CULT, Beyond Good & Evil (WEA/Atlantic/Lava, 2001)

In uno scenario rock inflazionato da ragazzini saltellanti che maneggiano chitarre troppo distorte per rendersi conto di ciò che fanno, i Cult si riconquistano a pieno titolo uno spazio importante. “Beyond Good & Evil” è un disco potente, energico, pieno di quel “British Hard Rock” che una decina d’anni fa aveva trovato una felice incarnazione in quel piccolo capolavoro che era “Electric”.
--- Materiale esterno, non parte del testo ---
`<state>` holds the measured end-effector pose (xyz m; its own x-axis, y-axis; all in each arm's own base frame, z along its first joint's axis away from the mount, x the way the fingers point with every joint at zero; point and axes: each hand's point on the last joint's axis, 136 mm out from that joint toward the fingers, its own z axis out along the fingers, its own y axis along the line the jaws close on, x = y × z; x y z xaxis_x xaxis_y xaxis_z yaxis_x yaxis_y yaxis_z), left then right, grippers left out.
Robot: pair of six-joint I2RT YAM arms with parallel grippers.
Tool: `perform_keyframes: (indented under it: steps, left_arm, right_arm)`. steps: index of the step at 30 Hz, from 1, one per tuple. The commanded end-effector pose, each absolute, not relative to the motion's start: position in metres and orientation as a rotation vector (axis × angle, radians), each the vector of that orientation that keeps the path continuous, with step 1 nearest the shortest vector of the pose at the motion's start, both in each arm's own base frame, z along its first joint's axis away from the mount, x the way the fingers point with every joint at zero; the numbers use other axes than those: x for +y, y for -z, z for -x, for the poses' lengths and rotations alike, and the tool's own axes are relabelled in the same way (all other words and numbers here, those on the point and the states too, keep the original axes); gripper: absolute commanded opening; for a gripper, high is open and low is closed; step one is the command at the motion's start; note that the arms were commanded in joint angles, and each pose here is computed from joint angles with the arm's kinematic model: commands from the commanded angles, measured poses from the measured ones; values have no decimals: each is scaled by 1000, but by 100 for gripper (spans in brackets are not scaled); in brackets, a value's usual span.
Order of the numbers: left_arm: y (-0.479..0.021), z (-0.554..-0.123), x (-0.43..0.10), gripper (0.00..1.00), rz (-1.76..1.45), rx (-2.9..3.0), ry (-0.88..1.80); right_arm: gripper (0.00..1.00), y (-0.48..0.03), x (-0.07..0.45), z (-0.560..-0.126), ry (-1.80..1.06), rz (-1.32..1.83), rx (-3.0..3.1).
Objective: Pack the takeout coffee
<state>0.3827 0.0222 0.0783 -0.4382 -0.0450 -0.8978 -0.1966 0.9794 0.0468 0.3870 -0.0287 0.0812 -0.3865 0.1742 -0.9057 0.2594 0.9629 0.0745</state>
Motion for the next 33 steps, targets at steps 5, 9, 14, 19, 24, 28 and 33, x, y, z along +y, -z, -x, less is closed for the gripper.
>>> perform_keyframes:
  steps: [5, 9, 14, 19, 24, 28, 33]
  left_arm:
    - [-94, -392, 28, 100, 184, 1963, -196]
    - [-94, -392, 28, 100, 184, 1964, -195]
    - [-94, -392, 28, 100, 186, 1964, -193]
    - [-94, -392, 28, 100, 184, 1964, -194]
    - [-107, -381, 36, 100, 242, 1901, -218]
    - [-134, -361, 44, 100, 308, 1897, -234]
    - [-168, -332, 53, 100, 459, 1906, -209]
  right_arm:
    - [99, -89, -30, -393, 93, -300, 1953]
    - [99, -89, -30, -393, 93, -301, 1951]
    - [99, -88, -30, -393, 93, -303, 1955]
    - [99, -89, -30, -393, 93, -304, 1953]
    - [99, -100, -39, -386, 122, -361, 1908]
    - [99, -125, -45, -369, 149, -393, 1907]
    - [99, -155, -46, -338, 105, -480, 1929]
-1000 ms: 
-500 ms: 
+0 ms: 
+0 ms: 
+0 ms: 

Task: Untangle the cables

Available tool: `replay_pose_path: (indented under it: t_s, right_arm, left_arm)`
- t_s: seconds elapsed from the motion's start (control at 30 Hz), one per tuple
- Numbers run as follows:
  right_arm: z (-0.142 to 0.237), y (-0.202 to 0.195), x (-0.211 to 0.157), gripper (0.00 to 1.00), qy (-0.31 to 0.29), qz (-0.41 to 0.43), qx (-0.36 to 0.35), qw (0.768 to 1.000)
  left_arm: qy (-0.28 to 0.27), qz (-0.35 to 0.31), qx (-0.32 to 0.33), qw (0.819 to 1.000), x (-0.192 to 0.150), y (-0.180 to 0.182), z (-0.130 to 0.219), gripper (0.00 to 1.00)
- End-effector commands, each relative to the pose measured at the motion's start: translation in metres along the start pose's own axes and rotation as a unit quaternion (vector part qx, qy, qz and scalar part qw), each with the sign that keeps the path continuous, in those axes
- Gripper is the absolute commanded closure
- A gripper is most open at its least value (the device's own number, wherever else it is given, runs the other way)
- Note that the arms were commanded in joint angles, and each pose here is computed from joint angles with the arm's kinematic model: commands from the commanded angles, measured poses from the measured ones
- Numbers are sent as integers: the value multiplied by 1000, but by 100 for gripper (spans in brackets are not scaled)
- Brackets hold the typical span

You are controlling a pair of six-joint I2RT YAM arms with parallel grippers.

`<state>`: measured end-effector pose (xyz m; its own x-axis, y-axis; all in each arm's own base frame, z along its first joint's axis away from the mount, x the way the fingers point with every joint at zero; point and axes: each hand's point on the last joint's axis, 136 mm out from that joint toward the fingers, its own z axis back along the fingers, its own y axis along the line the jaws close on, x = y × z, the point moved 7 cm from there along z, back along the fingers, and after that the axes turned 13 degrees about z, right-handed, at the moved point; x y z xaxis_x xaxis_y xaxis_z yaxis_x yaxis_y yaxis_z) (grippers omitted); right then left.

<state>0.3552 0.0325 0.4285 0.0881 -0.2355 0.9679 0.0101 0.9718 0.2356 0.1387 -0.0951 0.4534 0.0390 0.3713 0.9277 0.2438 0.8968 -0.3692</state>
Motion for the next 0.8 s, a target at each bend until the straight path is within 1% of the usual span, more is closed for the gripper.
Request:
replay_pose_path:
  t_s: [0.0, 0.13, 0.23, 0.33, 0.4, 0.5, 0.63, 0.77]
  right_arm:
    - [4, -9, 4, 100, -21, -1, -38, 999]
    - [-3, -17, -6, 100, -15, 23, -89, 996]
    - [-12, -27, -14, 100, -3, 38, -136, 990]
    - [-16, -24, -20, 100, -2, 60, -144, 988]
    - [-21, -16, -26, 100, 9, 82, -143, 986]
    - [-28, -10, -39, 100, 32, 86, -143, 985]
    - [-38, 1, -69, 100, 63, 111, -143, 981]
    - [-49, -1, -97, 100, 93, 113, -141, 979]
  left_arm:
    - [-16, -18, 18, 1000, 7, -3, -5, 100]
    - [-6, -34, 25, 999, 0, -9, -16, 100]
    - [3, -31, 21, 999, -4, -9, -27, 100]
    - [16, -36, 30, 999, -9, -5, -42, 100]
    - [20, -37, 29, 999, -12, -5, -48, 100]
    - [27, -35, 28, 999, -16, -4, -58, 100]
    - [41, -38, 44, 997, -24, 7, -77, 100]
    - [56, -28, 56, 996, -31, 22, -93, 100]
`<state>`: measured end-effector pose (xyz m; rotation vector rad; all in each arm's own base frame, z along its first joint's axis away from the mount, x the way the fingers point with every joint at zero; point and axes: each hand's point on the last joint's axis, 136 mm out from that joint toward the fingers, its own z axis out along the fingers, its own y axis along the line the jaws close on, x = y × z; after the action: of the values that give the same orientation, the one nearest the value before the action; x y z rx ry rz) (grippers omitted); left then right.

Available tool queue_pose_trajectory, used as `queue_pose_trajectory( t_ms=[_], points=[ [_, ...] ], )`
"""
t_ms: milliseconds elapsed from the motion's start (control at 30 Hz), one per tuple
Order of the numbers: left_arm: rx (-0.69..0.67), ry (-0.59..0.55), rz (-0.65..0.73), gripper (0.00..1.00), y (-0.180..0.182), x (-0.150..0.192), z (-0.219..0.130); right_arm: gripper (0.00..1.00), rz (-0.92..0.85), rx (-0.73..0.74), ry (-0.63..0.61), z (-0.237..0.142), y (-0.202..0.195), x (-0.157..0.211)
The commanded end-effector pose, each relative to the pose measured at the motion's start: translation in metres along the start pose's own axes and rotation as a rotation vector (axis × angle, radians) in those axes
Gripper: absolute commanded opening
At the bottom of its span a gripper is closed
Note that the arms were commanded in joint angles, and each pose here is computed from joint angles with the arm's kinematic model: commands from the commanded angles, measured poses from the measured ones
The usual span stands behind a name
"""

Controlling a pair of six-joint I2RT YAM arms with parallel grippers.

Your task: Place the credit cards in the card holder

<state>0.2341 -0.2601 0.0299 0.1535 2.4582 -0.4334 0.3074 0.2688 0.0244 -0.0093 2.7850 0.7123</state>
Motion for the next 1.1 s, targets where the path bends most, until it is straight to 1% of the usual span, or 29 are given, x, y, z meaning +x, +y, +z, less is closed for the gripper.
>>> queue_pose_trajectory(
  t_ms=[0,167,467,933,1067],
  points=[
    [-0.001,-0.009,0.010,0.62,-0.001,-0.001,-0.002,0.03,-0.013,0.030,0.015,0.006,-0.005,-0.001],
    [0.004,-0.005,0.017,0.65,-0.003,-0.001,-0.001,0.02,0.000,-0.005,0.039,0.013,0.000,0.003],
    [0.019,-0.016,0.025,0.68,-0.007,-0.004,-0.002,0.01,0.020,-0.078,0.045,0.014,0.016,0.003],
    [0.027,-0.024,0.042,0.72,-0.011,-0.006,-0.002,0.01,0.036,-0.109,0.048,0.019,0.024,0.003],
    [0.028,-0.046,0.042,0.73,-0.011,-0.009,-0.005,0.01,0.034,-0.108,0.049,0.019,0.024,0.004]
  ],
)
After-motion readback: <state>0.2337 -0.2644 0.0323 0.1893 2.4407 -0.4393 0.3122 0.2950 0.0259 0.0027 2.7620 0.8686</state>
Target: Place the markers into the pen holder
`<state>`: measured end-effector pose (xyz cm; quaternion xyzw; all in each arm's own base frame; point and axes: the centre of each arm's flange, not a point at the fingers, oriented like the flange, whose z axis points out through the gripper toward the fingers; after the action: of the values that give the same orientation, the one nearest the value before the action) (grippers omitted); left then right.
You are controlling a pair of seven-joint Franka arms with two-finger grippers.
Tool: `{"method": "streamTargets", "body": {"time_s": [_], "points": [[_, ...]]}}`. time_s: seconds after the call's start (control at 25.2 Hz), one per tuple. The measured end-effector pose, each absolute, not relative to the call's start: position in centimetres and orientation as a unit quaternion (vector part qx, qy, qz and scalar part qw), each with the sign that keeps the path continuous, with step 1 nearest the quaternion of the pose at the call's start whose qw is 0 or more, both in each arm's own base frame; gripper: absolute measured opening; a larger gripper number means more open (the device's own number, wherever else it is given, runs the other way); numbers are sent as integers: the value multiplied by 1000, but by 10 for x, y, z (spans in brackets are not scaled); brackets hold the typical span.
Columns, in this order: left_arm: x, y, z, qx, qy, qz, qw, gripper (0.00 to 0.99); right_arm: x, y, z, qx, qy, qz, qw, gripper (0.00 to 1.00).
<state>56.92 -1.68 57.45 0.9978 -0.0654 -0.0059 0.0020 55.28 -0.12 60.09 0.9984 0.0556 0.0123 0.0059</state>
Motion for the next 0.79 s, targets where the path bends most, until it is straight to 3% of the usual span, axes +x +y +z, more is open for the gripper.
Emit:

Le danze si aprono con “War (The Process)”, brano che non cerca compromessi né con la scena metal attuale, né con un’eventuale “passabilità” radiofonica; una canzone costruita su solidi riff colorati da imponenti chitarre. A dire il vero, il passaggio con la canzone successiva, “The Saint”, è alquanto indolore, in quanto è quasi impercettibile la differenza tra i due brani.
Effettivamente il disco in generale si compone di brani praticamente monocordi, puri muri di suoni in cui le chitarre spadroneggiano e in cui il basso assume una prepotenza sconosciuta nei precedenti lavori dei Cult, ma ormai un “must” nel metal moderno. Chi fa la differenza è probabilmente il vecchio Ian Astbury; proprio la mente e la voce dei Cult impedisce a brani come “Take The Power” di assomigliare a uno scimmiottamento dei Rage Against The Machine. Intendiamoci: non di sola voce si tratta. Le canzoni dei Cult hanno un marchio di fabbrica inconfondibile, quel “tiro” incredibile di batteria che, se ascoltato in auto, può provocare una pericolosa esaltazione. Il ritmo “steady” di canzoni come “Rise” o “American Gothic” invita inevitabilmente al salto, non facendo rimpiangere più di tanto i tempi d’oro di “Here Comes The Rain”.
“Beyond Good & Evil” concede anche brevi e tonificanti momenti di pausa, con brani come “Nico”, delicata ballata elettrica offerta in omaggio all’indimenticabile fata dei Velvet Underground, o “True Believers”, buona canzone eppur solcata da chitarre “sviolinate” che fanno ricordare i peggiori Aerosmith.
Può sembrare troppo facile e scontato l’assioma secondo cui chi è venuto prima ha da insegnare a chi viene dopo; eppure, nel caso dei Cult, pare che qualcuno abbia congelato l’ispirazione di Astbury e soci per poi farla rinvenire in un panorama metal gonfio di cliché fiacchi ancor prima di nascere.